The reasons for the anger against the World Cup are well known—billions of dollars of taxpayer money have been spent on World Cup-related infrastructure in a country with poor public infrastructure, high levels of poverty and entrenched corruption. The costs of the stadiums alone have overshot by 300% from the original budget to $3.5 billion, which has been sourced from the public money. According to consultancy firm KPMG, Brazil will now have 20 of the world’s most expensive football stadiums.

“Right now, Brazil needs to spend public money on education, infrastructure and healthcare of its own people, not on the World Cup,” said Fernanda Sartoris-Vaz, a Sao Paulo-based conservation and sustainability consultant. “They have spent much more than planned at a time when my country can ill-afford to do so. What really upsets me is that many people in the government have made money even while we struggle with rising costs here.”

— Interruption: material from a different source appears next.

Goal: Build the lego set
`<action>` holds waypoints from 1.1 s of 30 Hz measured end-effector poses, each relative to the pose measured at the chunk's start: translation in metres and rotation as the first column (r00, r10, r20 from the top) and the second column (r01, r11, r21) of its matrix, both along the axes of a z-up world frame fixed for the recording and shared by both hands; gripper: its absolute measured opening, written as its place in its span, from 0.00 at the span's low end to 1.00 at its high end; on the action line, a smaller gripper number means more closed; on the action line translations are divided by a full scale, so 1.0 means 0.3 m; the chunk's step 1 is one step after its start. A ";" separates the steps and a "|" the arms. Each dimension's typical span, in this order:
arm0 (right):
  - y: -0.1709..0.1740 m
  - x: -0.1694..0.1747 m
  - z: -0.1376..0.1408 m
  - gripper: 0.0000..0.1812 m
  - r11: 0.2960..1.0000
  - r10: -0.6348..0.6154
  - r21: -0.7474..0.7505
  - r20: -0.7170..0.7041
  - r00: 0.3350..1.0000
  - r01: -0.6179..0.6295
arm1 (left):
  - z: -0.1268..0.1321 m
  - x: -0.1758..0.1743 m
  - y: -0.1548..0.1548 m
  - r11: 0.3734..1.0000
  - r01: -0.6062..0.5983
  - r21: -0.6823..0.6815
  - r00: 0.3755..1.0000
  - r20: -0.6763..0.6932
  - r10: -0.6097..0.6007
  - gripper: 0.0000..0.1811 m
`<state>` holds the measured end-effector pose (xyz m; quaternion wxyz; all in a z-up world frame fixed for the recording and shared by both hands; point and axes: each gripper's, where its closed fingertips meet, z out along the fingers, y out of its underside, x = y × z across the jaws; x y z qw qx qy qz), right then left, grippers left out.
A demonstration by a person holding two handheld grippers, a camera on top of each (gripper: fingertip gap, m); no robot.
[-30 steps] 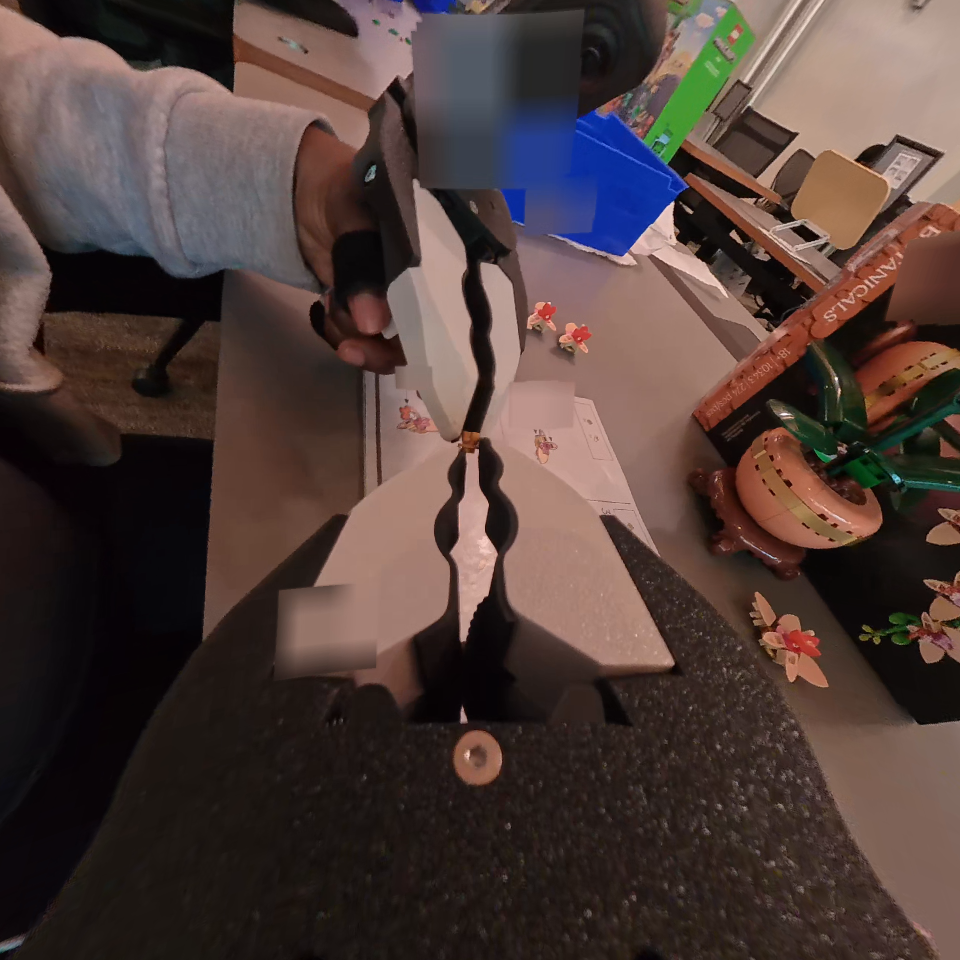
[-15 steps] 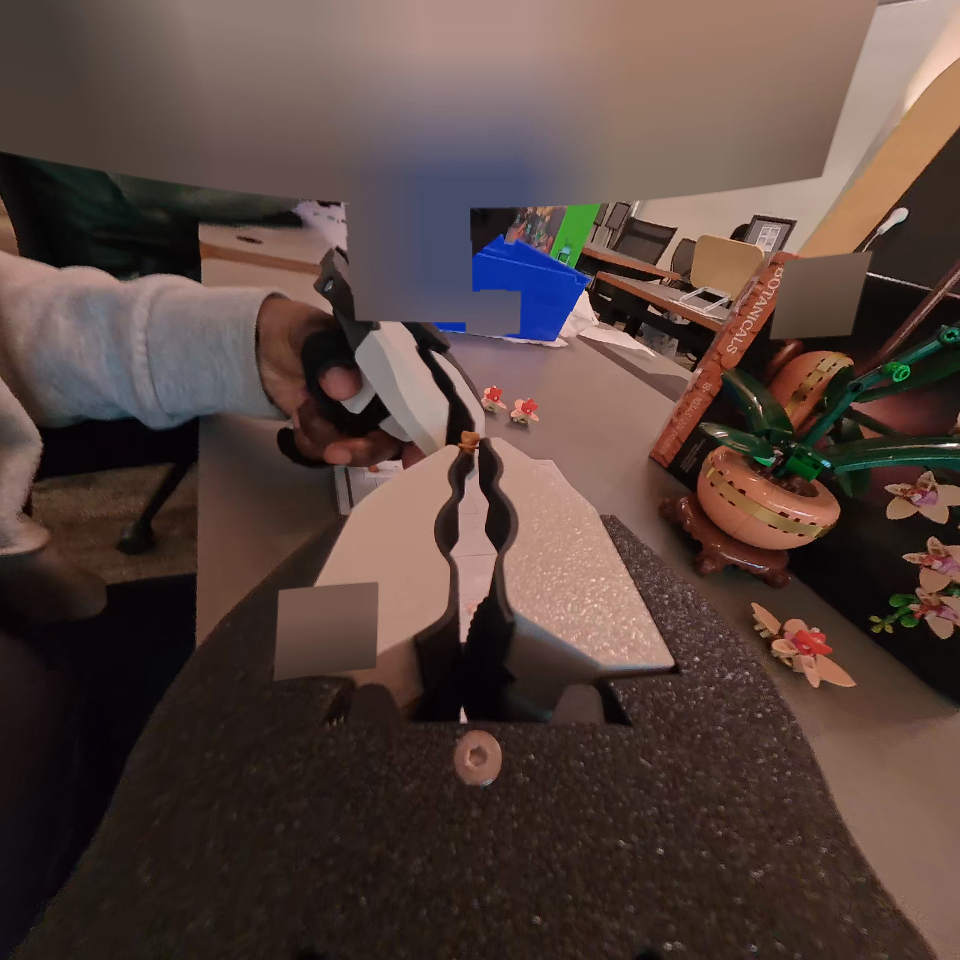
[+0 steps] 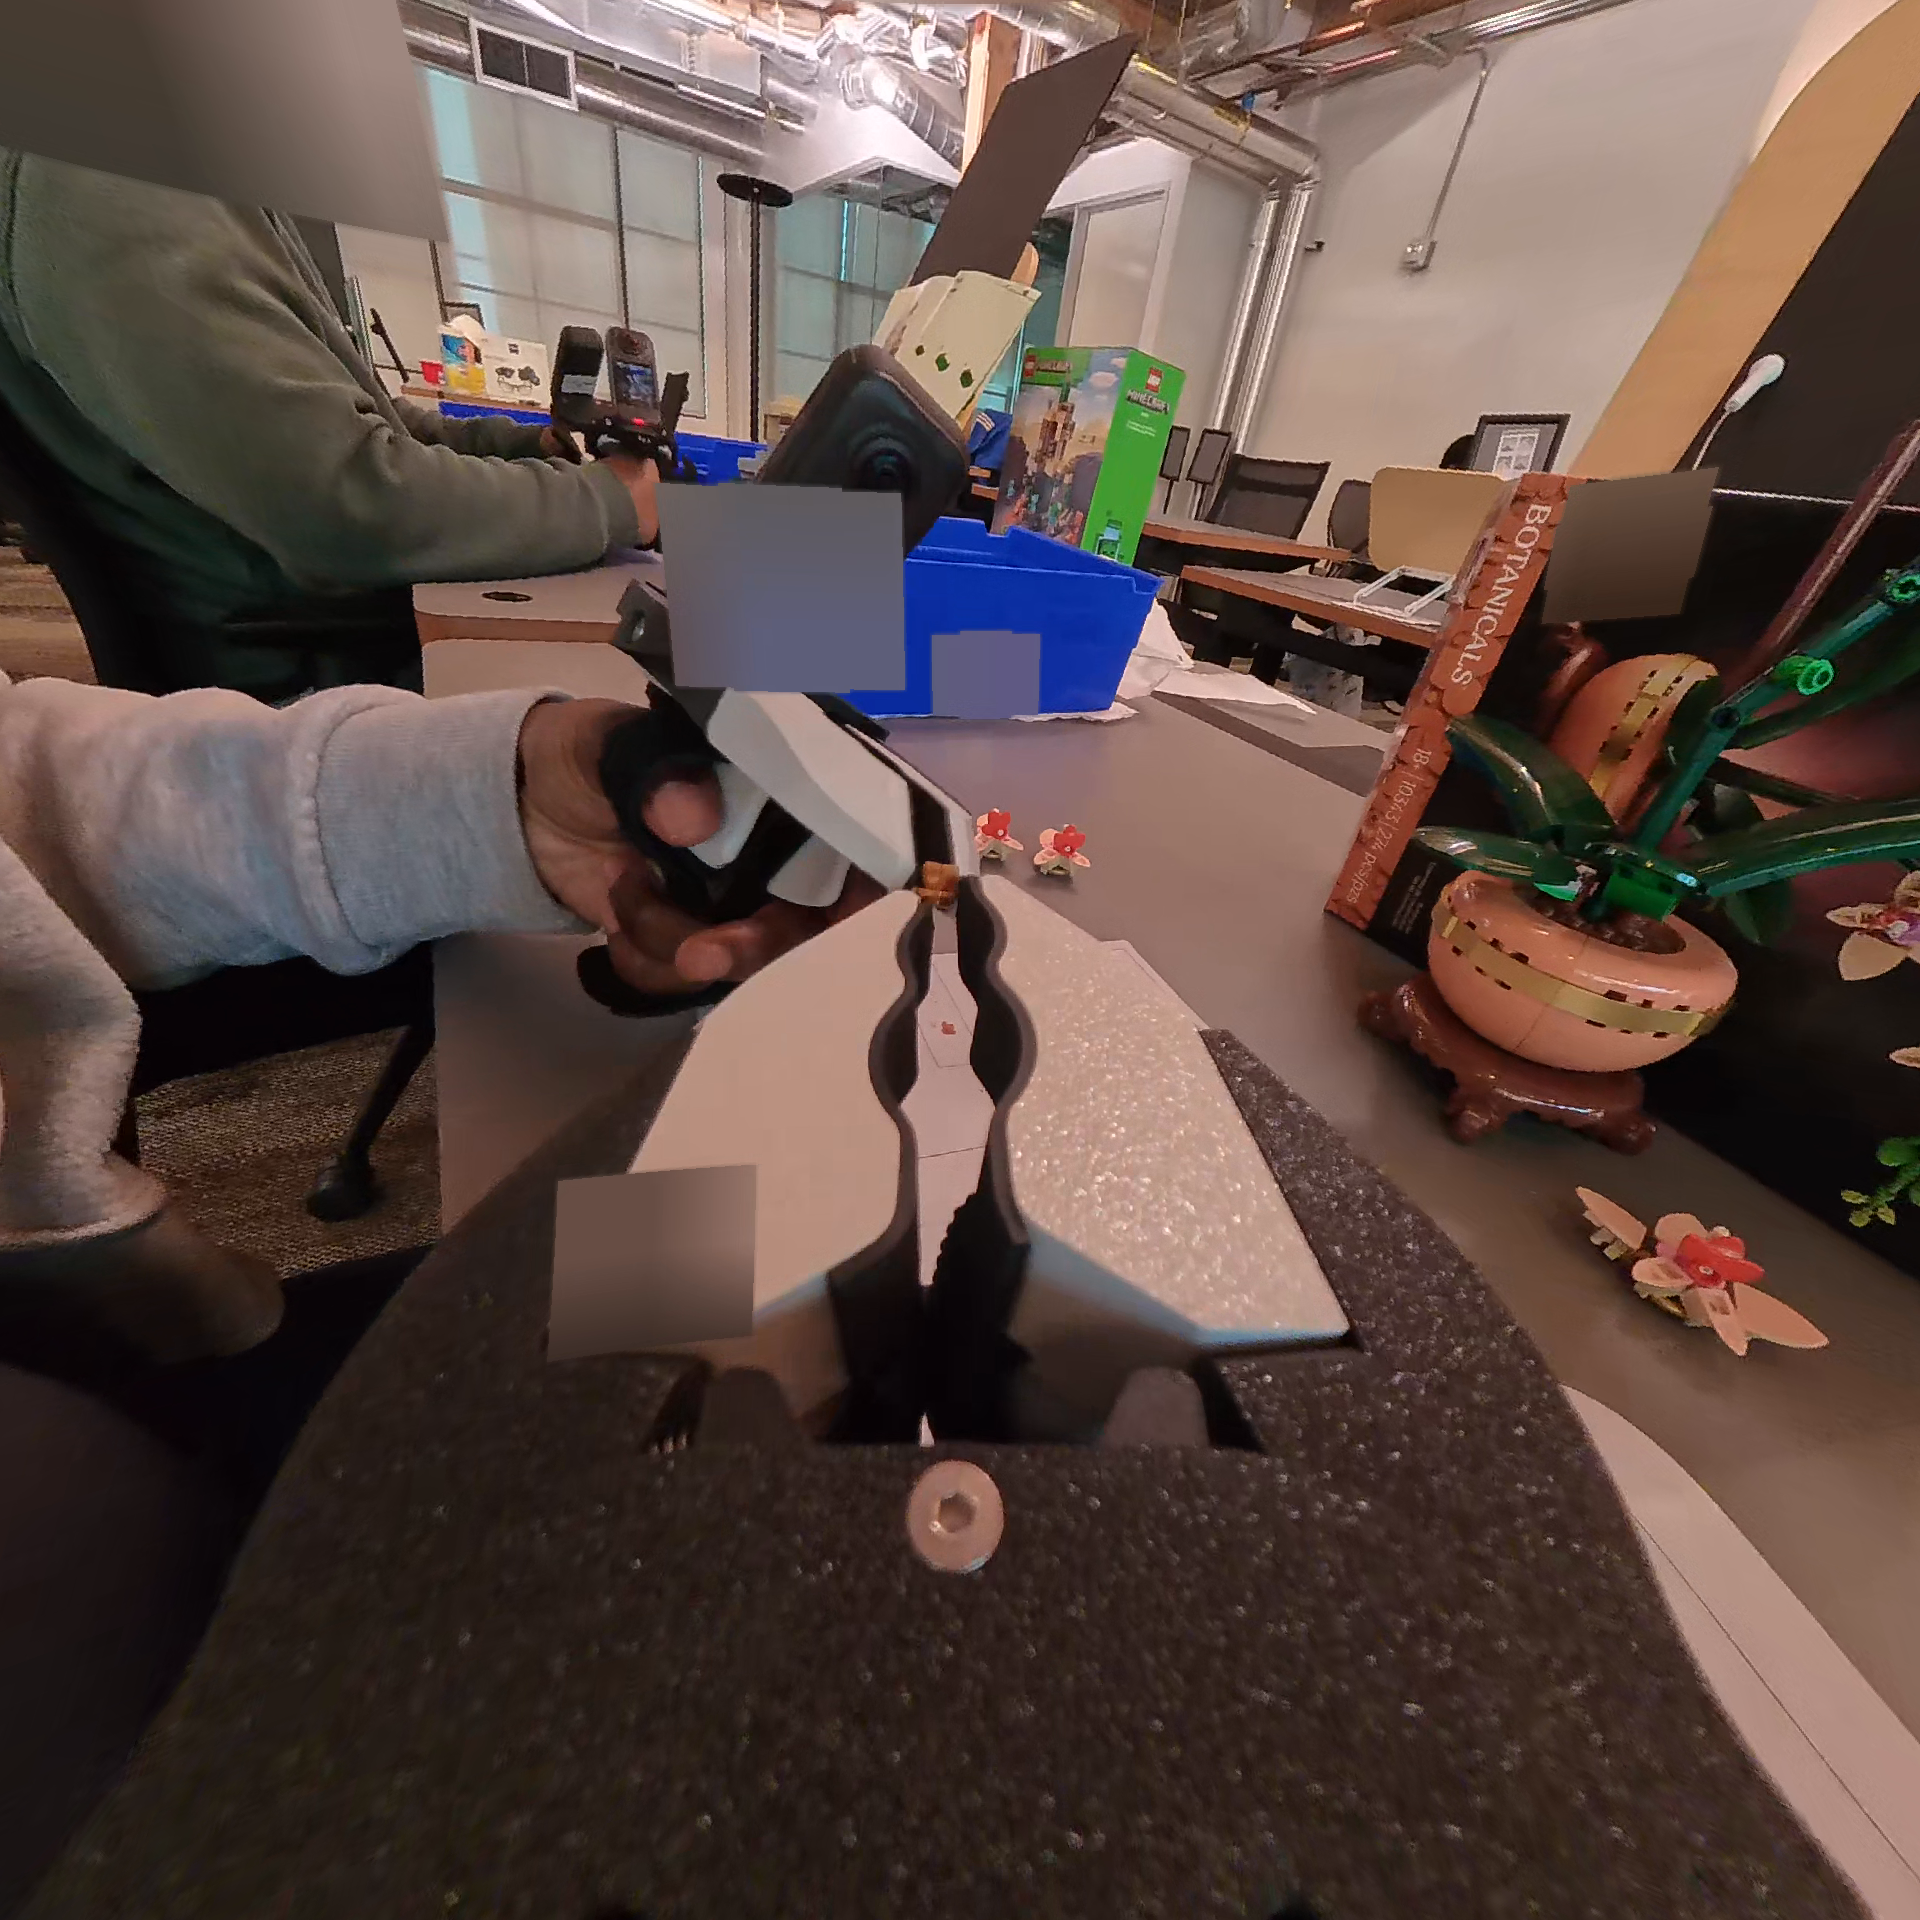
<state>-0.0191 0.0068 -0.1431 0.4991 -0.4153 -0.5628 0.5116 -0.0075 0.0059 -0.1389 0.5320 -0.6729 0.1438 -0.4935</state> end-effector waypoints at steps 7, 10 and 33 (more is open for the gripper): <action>-0.009 0.001 -0.011 0.03 1.000 -0.003 0.031 0.021 1.000 0.002 | -0.010 0.000 -0.011 1.000 0.010 0.007 0.999 -0.052 -0.010 0.01; -0.023 0.008 -0.034 0.03 0.997 0.035 0.070 0.078 0.996 -0.040 | -0.033 0.006 -0.025 0.999 0.043 -0.012 0.993 -0.113 -0.044 0.01; 0.132 0.068 -0.290 0.05 0.951 0.045 0.169 0.751 0.658 -0.258 | -0.258 -0.067 -0.015 0.984 -0.083 -0.158 0.806 -0.591 -0.027 0.04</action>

Mark Rodriguez, a businessman in Ilhabela who often travels to Sao Paulo on work, said the government had promised the people a much-improved public infrastructure. “Nothing like that has happened. There isn’t even a metro from the airport to the city yet. They made big promises and plans when they brought the World Cup to Brazil seven years ago. They have cut corners at every possible step and we are left with very little infrastructure advancement,” he said.

Lengthy delays in building the stadiums and preparations have rankled as well. Cranes can still be seen at Arena Corinthians in Sao Paulo, while the media centre at Curitiba won’t be ready in time.

“Our preparations have not been the best and people are right to complain about spiralling costs and delayed works,” Zico wrote in The Guardian. “The public purse is funding the World Cup and people are entitled to feel aggrieved. Having said that, I don’t really think anybody is against the World Cup per se, but the problems in preparation have soured the mood.”

Luis Oliviera made light of the situation: “This is the Brazilian way. If we have two months to do something, we sleep for the first month. Then we wake up and realise that we still have a month to go and forget about the task at hand again. And with just two weeks to deadline, we wake up with a jolt and try to do whatever we can to finish the job.”

Over the last week, prominent players including Romario, Pele and Ronaldo have publicly expressed their anger and frustration. Ronaldo, the face of the tournament and a key member of the local organising committee, has blamed the government for the mess, triggering a war of words with President Dilma Rousseff.

All this will feel familiar back in India, where the run-up to the 2010 Commonwealth Games in Delhi were marred by construction delays and corruption scandals. Except that Delhi is not and has never been the ‘spiritual home’ for any game. Football and Brazil, on the other hand, are inseparable.